> **TASK DETAILS**:
What you submit must be an exact copy of the listing below, with no images in it.

> **DATA EXTRACT**:

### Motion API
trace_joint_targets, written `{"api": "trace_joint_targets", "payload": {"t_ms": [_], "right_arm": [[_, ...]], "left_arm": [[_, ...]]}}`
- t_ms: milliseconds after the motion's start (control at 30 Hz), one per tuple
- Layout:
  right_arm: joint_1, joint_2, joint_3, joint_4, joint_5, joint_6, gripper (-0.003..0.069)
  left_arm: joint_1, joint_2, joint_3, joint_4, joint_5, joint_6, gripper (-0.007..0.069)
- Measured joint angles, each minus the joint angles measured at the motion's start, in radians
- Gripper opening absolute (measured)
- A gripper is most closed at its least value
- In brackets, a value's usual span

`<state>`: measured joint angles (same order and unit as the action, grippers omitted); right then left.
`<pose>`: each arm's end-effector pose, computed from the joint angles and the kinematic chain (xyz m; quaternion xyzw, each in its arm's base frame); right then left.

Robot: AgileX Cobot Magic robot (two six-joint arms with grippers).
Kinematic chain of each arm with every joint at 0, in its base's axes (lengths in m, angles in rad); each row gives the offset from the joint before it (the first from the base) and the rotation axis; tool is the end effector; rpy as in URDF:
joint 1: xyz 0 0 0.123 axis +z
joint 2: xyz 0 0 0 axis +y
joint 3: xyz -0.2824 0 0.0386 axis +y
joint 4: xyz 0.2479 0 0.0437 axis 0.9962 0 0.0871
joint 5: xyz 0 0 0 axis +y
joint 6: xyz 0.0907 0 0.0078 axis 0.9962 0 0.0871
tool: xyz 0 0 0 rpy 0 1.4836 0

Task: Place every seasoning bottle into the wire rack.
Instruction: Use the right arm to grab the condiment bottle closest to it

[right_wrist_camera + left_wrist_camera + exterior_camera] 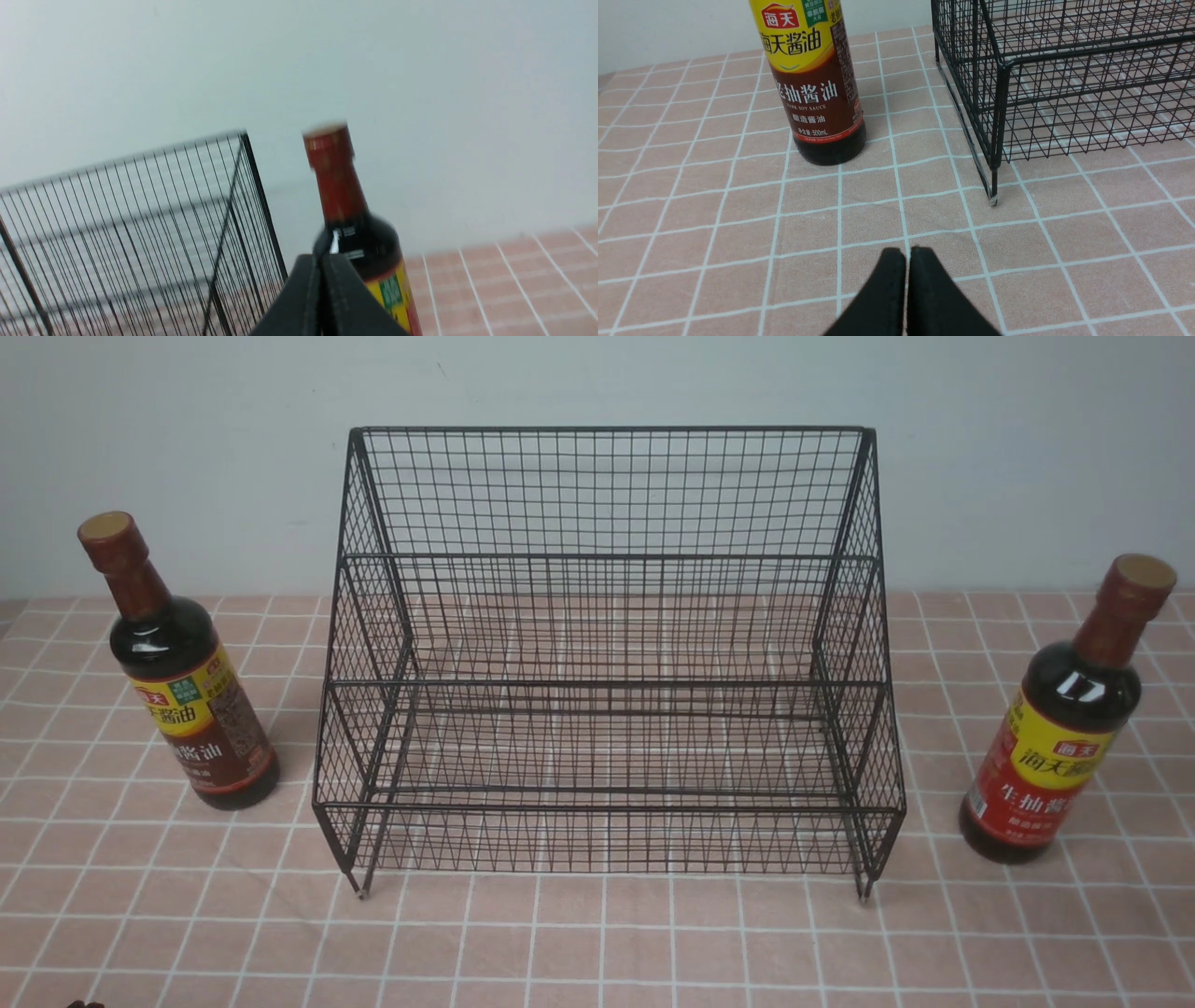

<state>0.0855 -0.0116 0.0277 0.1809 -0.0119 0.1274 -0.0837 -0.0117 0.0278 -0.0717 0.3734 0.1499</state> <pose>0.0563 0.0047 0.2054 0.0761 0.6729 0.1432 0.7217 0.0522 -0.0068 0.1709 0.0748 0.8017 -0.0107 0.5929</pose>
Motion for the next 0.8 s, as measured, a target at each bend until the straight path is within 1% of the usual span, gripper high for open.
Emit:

> **ANSWER FOR THIS EXERCISE**:
### Motion API
trace_joint_targets, written `{"api": "trace_joint_targets", "payload": {"t_ms": [_], "right_arm": [[_, ...]], "left_arm": [[_, ...]]}}`
- t_ms: milliseconds after the motion's start (control at 30 Hz), one per tuple
- Layout:
  right_arm: joint_1, joint_2, joint_3, joint_4, joint_5, joint_6, gripper (-0.003..0.069)
  left_arm: joint_1, joint_2, joint_3, joint_4, joint_5, joint_6, gripper (-0.007..0.069)
- Measured joint angles, each minus the joint angles measured at the motion's start, in radians
- Gripper opening absolute (measured)
- A gripper is most closed at its least value
- In brackets, a value's usual span

`<state>`: measured joint angles (same order and unit as the action, grippers omitted); right then left.
`<pose>`: each arm's end-effector pose, computed from the joint angles and the kinematic chain (xyz m; quaternion xyzw, each in its arm's base frame); right then left.

Robot: AgileX Cobot Magic robot (two six-joint arms with grippers).
Kinematic chain of each arm with every joint at 0, in its base's axes (lengths in m, angles in rad); each row gives the offset from the joint before it (the first from the base) and the rotation axis; tool is the end effector; rpy as in URDF:
joint 1: xyz 0 0 0.123 axis +z
joint 2: xyz 0 0 0 axis +y
joint 3: xyz -0.2824 0 0.0386 axis +y
joint 4: xyz 0.2479 0 0.0437 axis 0.9962 0 0.0871
joint 5: xyz 0 0 0 axis +y
joint 6: xyz 0.0907 0 0.0078 axis 0.9962 0 0.0871
tool: xyz 0 0 0 rpy 0 1.4836 0

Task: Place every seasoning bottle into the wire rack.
Instruction: Use the right arm to grab the condiment bottle closest to it

[right_wrist_camera + left_wrist_camera + exterior_camera] 

<state>0.0855 -0.0116 0.0277 0.1809 -0.0119 0.1274 -0.0837 -0.0117 0.0278 -0.0717 0.3734 0.1499</state> <pose>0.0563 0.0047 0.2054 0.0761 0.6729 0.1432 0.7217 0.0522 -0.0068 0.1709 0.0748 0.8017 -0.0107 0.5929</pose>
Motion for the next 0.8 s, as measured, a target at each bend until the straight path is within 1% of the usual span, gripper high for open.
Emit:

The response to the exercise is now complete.